Event-driven architecture promotes loose coupling and scalability by facilitating asynchronous communication. 

Having services wait on one another can be time consuming and costly. To reduce the inherit coupling of synchronous communication, implement a message broker (Kafka/Celery/RabbitMQ) to transmit messages between your services. These messages are published to a queue and services pick up the messages as they need them. 

One thing to consider however is that as distributed microservices applications become more complex, so does the timing of the communication. Poorly designed applications will negate the benefits of asynchronous messaging with unnecessary waiting while dependencies are processed and published.

Domain-Driven Design (DDD)

DDD helps align services with business domains, fostering better understanding and collaboration. 

Domain-driven design advocates modeling based on the reality of business as relevant to your use cases. In the context of building applications, DDD talks about problems as domains. It describes independent problem areas as Bounded Contexts (each Bounded Context correlates to a microservice), and emphasizes a common language to talk about these problems.1

Organizing your microservices into “domains” that relate to areas of business, or application segments, can help your developers understand the problems they are trying to solve. Inside of each domain can be multiple microservices that each handle a separate segment of the domain. 

For example:

Let’s say you have a domain around user authentication in your application. You could have bound contexts that handle, logging in, user lookup, and user roles. Each could be a separate microservice that solves their individual business problem.

Command Query Responsibility Segregation (CQRS)

CQRS separates read and write operations, enhancing performance and scalability. 

In the world of microservices, it’s not uncommon for each microservice to have its own data store. But, as you begin to query that data and join it from several different data sources, it can become complicated and even lead to data integrity issues.

That’s where CQRS comes in. In a nutshell, CQRS is separating read and write operations for your data store. Read operations are handled through “queries” that can return data that is a different shape than that of write operations. Write operations, on the other hand, are task-based “commands” that handle the creating, updating, and deleting data in your data store(s). To increase efficiency, a message queueing system can be implemented to handle read/write operations asynchronously.

A CQRS design pattern can provide more performant data management but can also lead  to more complexity in your application. It’s important to note that, in this model, the read database’s data results from “eventual consistency.” Carefully consider the pros and cons before adopting it into your environment.

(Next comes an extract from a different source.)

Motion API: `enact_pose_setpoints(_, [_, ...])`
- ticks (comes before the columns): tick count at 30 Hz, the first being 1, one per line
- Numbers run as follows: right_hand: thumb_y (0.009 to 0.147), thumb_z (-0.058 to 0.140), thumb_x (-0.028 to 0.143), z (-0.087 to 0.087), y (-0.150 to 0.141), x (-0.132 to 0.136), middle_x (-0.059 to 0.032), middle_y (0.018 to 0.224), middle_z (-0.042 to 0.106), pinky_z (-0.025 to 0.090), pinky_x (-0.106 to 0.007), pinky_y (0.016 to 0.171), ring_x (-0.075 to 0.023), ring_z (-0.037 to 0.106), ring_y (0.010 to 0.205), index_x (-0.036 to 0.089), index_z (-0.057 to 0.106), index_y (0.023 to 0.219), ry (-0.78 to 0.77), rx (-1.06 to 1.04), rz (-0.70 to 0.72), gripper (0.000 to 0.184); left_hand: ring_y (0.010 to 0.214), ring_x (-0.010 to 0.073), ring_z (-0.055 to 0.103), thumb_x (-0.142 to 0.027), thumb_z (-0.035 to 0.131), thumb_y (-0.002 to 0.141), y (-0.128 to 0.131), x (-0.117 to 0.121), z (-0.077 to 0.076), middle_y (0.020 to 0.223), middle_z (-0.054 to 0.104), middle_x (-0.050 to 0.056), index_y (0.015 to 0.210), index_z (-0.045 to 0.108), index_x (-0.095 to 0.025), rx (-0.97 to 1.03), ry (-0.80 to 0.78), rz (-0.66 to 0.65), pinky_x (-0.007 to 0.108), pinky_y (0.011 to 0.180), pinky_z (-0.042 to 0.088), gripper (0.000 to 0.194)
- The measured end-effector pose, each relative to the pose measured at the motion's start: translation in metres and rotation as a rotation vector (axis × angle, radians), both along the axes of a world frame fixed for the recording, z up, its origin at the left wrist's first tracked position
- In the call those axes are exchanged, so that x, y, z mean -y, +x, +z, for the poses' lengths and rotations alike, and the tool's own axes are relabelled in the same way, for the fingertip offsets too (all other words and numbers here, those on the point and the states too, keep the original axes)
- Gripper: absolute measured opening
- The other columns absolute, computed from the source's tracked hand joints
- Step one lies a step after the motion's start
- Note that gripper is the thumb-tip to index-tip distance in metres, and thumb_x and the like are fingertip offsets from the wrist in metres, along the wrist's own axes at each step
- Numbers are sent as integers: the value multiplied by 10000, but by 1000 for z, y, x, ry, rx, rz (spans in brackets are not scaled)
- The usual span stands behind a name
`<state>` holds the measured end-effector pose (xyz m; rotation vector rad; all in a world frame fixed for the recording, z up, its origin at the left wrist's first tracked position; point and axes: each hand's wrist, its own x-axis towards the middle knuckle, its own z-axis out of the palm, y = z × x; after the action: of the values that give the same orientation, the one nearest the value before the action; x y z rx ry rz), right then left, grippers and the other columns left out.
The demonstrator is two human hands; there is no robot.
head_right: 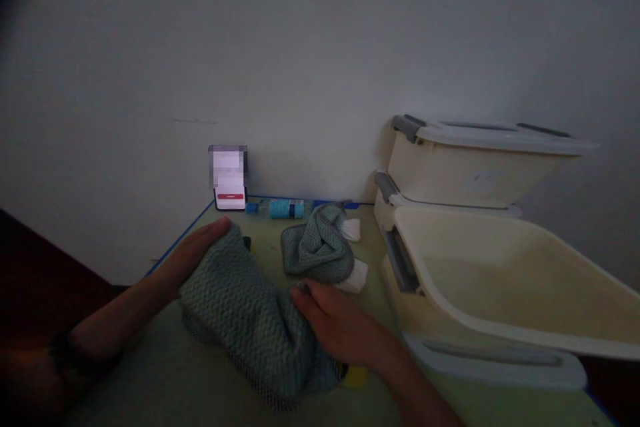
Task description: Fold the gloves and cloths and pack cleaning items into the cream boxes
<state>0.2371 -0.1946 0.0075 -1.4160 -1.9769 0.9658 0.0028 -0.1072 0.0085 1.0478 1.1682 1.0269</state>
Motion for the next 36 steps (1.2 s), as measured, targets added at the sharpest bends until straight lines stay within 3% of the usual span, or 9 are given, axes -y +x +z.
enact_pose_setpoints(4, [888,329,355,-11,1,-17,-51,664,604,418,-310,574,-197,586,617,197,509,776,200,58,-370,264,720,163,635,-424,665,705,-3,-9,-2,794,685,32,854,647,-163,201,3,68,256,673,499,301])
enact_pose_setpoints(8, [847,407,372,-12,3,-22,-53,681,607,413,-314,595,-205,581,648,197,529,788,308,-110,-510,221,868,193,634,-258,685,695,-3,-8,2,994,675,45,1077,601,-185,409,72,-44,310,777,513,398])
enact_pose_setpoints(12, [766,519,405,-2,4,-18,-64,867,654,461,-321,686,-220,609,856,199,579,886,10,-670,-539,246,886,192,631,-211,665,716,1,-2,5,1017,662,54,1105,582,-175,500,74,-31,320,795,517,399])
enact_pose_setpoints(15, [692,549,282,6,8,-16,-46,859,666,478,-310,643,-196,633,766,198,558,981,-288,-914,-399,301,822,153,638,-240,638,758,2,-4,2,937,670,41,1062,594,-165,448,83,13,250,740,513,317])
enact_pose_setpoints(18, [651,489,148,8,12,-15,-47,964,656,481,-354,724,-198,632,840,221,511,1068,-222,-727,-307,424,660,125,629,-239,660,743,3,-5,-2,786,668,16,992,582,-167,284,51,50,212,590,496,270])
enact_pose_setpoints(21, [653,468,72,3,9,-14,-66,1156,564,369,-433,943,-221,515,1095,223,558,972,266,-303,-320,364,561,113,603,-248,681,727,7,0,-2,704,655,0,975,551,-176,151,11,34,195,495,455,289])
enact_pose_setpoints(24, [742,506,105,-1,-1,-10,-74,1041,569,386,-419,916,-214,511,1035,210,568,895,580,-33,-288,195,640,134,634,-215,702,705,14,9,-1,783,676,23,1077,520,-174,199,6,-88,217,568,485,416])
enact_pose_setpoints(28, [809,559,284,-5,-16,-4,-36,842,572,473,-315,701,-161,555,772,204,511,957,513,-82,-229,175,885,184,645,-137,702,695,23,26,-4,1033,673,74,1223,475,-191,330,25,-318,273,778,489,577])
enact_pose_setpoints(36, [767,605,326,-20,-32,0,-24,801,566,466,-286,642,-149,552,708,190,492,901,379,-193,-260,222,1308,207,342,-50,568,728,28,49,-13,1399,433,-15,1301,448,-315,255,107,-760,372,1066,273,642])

API Gateway and Service Discovery

Service discovery mechanisms, like API Gateways, simplify the interaction between clients and services.

How do clients know which microservice to interact with? What happens when you add or remove a microservice to/from your application?

The answer? An API Gateway.

With an API Gateway, the clients deal with the gateway and it relays the requests to the proper microservice. Two common uses of an API Gateway are to route/proxy requests to the appropriate service or to call multiple services with fewer requests.

There are many variations possible with an API Gateway. It’s important to consider all the ways an API Gateway can aid in the discovery of microservices in your application. It’s important to remember that this design principle should make it easier for clients to consume your services and not more complex.


There are many challenges facing businesses that want to adopt a microservices architecture design. As applications grow, they can become bloated and complicated, causing expenses and headaches to rise. With these design principles however, you can simplify your microservices application and take full advantage of the benefits it provides.